▶ Required action
Look through the data below for the line with "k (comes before" and the line with "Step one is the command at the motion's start", then output those two and all lines in between, exactly as written.

▶ Data section
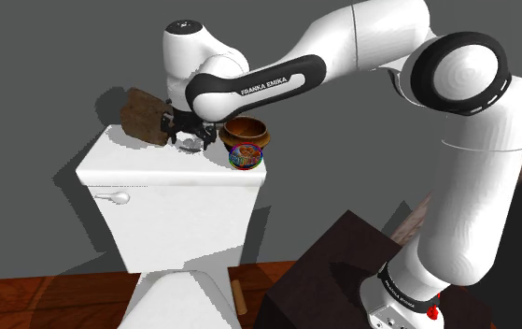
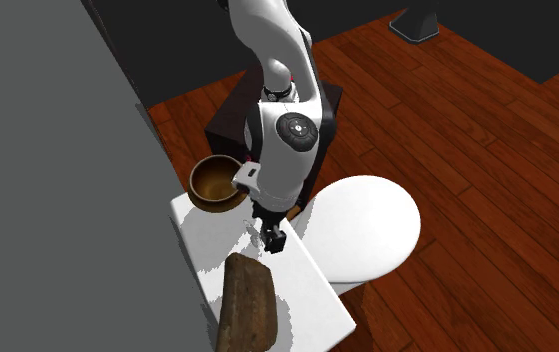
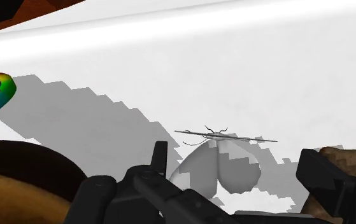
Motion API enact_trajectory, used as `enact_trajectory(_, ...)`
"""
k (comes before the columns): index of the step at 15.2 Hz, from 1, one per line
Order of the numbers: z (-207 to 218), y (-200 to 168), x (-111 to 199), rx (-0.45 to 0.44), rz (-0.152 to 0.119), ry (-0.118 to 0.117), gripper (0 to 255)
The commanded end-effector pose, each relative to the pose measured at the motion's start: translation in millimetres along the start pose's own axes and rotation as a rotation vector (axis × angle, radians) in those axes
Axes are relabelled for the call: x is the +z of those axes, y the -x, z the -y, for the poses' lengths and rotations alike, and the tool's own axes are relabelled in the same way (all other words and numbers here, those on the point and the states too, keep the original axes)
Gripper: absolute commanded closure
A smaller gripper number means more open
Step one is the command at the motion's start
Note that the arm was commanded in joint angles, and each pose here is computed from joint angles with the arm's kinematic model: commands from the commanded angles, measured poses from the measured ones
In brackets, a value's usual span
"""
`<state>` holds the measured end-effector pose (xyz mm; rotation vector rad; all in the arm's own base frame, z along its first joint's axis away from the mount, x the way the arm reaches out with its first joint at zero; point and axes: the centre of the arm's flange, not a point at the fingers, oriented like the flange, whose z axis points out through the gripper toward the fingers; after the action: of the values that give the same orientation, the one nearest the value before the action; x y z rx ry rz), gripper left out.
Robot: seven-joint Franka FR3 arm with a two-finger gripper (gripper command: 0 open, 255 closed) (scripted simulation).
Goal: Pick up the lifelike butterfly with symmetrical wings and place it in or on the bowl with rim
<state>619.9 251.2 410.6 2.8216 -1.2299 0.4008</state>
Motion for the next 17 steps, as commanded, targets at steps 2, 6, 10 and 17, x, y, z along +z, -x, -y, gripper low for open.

▶ Solution
k (comes before the columns): index of the step at 15.2 Hz, from 1, one per line
Order of the numbers: z (-207 to 218), y (-200 to 168), x (-111 to 199), rx (-0.45 to 0.44), rz (-0.152 to 0.119), ry (-0.118 to 0.117), gripper (0 to 255)
The commanded end-effector pose, each relative to the pose measured at the motion's start: translation in millimetres along the start pose's own axes and rotation as a rotation vector (axis × angle, radians) in those axes
Axes are relabelled for the call: x is the +z of those axes, y the -x, z the -y, for the poses' lengths and rotations alike, and the tool's own axes are relabelled in the same way (all other words and numbers here, those on the point and the states too, keep the original axes)
Gripper: absolute commanded closure
A smaller gripper number means more open
Step one is the command at the motion's start

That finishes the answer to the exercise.